増田 より消費者に近く“川下”といわれる業種です。サービス業他が2569件(前年比2.2%増)で4年連続増加、小売業が1230件(同8.6%増)で2年連続増加しています。飲食業は799件(同7.9%増)、コンビニエンスストアなどの飲食料品小売業は316件(同12%増)で、やはり増加傾向にあります。

――飲食店では、いきなり!ステーキや大戸屋のように一気に店舗を拡大した業態の不振が目立ちます。

増田 飲食業界の移り変わりは本当に早いです。大手は業績が落ちているものの、まだ資本力に余裕があります。厳しいのは個人レベルでラーメン店やそば店、タピオカ店などを始めたケースで、流行に影響を受けやすいので業績を安定させるのは難しいでしょう。飲食業は、参入障壁は低いですが、継続していくのは困難です。はやり廃りのサイクルがますます早くなると、個人レベルの飲食店はバタバタと潰れていく可能性があります。生き残るためには、固定客の確保やしっかりとした経営基盤を築くことがカギになるでしょう。

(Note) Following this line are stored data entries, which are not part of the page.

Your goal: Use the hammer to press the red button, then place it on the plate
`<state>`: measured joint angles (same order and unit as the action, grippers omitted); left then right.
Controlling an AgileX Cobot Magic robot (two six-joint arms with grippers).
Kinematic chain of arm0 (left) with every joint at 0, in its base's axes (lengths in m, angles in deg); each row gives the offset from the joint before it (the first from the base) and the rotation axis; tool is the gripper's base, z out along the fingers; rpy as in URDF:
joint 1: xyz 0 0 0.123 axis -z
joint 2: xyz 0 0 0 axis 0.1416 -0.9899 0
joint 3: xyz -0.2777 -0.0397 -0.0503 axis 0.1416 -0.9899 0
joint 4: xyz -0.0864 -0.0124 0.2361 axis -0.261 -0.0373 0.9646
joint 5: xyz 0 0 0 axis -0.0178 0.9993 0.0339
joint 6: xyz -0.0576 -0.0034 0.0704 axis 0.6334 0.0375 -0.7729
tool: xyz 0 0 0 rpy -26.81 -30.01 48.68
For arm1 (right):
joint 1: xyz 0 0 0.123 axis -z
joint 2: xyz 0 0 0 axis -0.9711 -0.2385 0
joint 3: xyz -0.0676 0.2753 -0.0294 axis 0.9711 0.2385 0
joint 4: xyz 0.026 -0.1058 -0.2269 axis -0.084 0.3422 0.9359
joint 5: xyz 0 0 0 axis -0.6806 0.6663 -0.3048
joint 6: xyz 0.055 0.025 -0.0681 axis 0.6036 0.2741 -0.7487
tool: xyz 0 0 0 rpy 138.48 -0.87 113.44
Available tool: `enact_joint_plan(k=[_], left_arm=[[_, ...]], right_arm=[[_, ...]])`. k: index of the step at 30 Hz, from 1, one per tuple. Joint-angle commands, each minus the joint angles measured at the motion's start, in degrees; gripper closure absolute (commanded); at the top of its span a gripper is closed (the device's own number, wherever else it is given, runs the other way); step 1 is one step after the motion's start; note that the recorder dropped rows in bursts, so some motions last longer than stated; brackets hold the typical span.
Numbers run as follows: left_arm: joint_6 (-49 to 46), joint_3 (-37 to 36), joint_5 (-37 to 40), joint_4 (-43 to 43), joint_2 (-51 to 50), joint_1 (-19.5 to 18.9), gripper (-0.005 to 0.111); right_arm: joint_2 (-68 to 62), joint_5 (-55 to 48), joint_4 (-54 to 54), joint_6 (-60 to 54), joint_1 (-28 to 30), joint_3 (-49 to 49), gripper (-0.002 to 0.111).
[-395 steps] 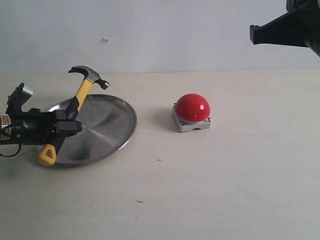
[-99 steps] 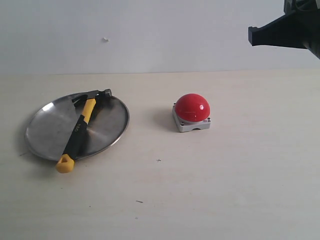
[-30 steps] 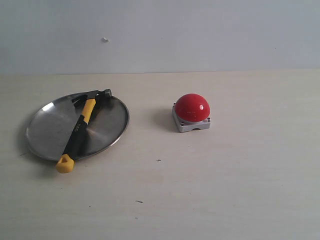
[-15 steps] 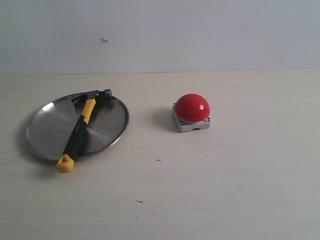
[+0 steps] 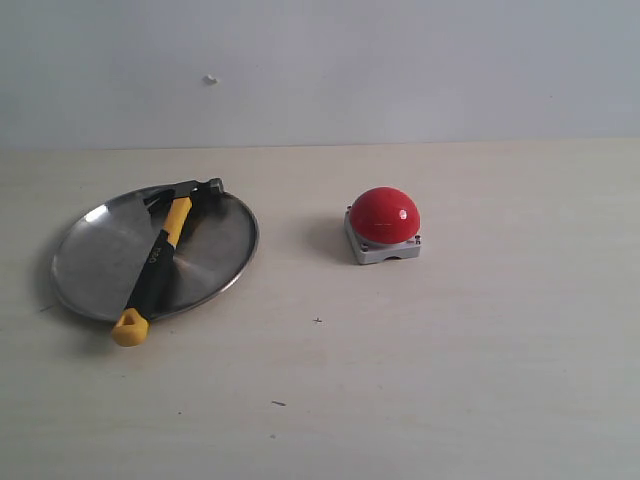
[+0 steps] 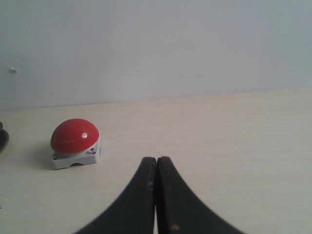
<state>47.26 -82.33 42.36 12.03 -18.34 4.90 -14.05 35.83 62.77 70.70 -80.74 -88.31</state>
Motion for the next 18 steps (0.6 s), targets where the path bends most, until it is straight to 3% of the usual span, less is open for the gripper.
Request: enact_joint_plan(k=[1, 18], left_arm=[[-0.03, -0.01, -0.14, -0.33, 0.39, -0.09, 0.107], [-0.03, -0.01, -0.14, -0.33, 0.39, -0.09, 0.107]], right_arm=[[0.34, -0.83, 0.52, -0.82, 0.37, 0.24, 0.108], [0.34, -3.30, 0.41, -0.66, 0.37, 0.24, 0.108]])
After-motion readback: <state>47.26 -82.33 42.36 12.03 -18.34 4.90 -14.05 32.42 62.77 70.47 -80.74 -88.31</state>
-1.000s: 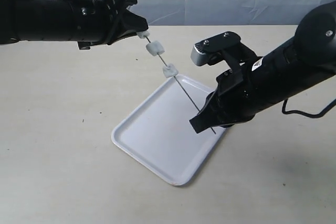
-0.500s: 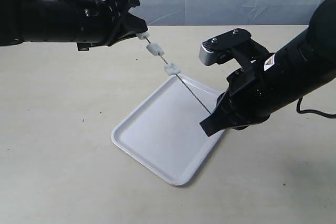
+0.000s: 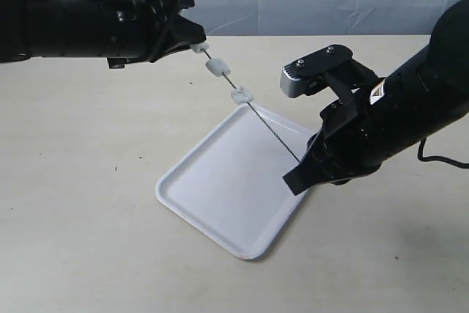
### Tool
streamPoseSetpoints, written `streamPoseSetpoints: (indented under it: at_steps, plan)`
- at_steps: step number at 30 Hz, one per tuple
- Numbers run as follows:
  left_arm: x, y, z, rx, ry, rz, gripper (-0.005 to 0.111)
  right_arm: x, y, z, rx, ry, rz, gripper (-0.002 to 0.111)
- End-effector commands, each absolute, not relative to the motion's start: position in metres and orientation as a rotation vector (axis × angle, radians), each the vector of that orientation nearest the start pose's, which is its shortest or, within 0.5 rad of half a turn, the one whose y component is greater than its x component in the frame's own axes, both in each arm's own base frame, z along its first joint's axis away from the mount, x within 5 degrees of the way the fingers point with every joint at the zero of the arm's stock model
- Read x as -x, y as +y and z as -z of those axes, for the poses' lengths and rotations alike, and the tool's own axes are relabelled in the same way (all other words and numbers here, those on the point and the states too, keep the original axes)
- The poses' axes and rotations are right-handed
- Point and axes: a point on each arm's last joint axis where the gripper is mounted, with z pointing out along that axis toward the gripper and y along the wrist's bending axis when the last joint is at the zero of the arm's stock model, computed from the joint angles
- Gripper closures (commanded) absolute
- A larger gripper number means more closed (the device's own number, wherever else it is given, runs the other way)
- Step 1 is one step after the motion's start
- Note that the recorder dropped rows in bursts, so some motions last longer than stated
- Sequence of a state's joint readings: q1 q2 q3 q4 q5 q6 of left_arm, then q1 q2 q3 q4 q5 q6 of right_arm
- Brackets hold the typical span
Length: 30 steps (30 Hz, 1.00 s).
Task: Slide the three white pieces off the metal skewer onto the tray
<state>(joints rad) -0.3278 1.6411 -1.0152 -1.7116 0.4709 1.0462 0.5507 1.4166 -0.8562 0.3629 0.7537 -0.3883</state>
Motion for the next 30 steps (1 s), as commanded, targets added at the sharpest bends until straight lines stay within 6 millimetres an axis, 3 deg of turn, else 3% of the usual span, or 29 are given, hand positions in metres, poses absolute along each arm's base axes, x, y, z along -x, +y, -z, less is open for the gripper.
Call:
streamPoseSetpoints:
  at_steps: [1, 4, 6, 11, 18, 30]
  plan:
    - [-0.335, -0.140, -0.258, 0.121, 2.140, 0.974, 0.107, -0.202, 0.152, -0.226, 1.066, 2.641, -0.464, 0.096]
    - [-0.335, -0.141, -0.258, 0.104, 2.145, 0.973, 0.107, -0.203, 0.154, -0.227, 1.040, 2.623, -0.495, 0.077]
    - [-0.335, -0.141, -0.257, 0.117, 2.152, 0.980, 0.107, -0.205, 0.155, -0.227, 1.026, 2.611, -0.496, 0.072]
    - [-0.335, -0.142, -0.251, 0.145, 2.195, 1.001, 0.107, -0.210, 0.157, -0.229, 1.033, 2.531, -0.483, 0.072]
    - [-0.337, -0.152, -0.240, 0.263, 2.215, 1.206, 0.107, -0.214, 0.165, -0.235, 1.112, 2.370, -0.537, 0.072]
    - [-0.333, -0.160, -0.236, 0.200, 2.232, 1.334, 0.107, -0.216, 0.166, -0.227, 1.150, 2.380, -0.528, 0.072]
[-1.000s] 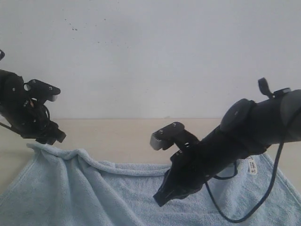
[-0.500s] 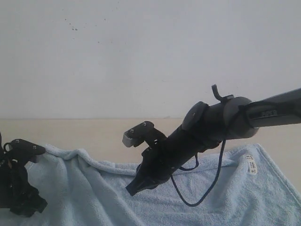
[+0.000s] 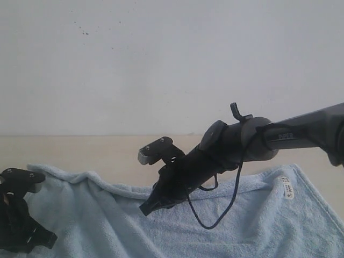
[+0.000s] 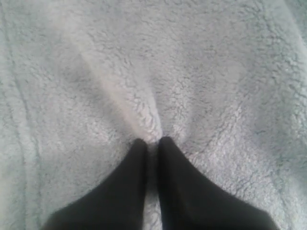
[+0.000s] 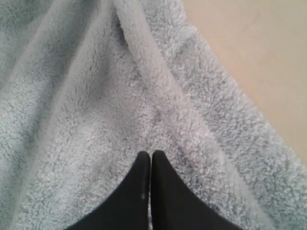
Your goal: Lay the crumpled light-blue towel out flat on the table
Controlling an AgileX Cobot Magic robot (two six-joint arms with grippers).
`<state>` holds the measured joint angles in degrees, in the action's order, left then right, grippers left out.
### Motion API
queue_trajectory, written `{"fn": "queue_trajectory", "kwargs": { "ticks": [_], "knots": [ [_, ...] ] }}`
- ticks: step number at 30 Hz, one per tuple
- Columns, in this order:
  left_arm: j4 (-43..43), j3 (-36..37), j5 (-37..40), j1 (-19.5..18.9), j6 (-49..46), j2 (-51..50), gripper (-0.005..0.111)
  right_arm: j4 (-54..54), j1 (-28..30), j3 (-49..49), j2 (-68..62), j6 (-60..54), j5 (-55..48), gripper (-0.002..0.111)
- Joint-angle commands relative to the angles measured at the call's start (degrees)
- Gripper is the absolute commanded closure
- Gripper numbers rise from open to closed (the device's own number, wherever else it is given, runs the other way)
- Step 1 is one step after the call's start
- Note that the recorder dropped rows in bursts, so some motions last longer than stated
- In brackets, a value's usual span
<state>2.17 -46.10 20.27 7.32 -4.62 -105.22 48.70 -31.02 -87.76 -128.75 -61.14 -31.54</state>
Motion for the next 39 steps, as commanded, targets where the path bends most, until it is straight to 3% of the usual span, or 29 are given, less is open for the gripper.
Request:
{"fn": "queue_trajectory", "kwargs": {
  "ticks": [1, 7, 18, 28, 33, 39],
  "knots": [
    [-1.1, 2.1, 4.2, -0.1, 0.4, -1.5, 0.103, 0.0, 0.0, -0.3, 0.1, 0.1, 0.7, 0.108],
    [-1.3, 2.4, 6.3, -0.1, 0.1, -1.5, 0.103, -0.3, 0.0, -0.3, 0.1, 0.2, -2.0, 0.108],
    [-2.7, 5.4, 9.0, -0.1, -0.2, -0.8, 0.103, -5.0, 0.0, -0.3, 0.0, 2.2, 7.5, 0.108],
    [-2.7, 5.4, 12.7, -0.1, -0.4, 6.5, 0.103, -5.2, 0.1, -5.3, -2.5, 2.3, 10.8, 0.108],
    [-2.6, 5.7, 15.3, -0.1, -0.4, 10.2, 0.103, -5.7, 0.5, -9.9, -2.3, 3.6, 7.3, 0.108],
    [-2.7, 8.0, 12.9, -0.1, -0.4, 13.3, 0.103, -6.9, 0.8, -11.1, -1.3, 4.2, 0.1, 0.108]
  ]
}}
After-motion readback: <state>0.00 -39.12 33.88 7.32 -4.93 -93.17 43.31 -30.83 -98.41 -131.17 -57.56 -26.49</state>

――同じく苦境が伝えられるアパレル業界はいかがですか。

増田 流行や天候に左右されやすい上に、最近はECサイトに顧客が流れ、店舗型では人件費などの固定費が経営を圧迫しています。アパレル製品など織物・衣服・身の回り品小売業の倒産は236件(前年比18.5%増)と、大幅に増えています。特に、今シーズンは記録的な暖冬です。コートなどの重衣料の売れ行きが伸びず、アパレル各社の今後の動向には注目が必要です。

すでに起きていた“消費増税倒産”

――消費税増税も影響も与えていますか。

増田 消費マインドの減退を招くことで、小売業を中心に影響は避けられないでしょう。消費増税に伴い、政府がキャッシュレス・ポイント還元を始めましたが、今後はクレジットカード決済などが増えることが予想されます。今まで現金商売が中心だった小売店は入金が後ろ倒しになる上に手数料を引かれるため、資金繰りに苦労するケースも出てくると思います。実際、高知県のスーパーでは想定以上にカード決済が増え、軽減税率対応レジの投資なども重なったことで経営に打撃となり、12月に破産を申請しました。

――今後の見通しを教えてください。

増田 倒産の波は中小零細企業から中堅企業に波及しつつあります。特に、ポイント還元が終了する6月以降は、小売業、飲食業、サービス業など個人消費に依存する業種の動向に要注意です。全体的には、好決算を出している大企業も多く、好況を謳歌する企業と、その恩恵にあずかれない企業の二極化が進んでいます。

 今年は東京オリンピック・パラリンピックが開かれるため、インバウンド需要が高まるとみられていましたが、日韓対立やコロナウイルスなどの問題に収束の気配が見えず、リスク要因も多いのが実情です。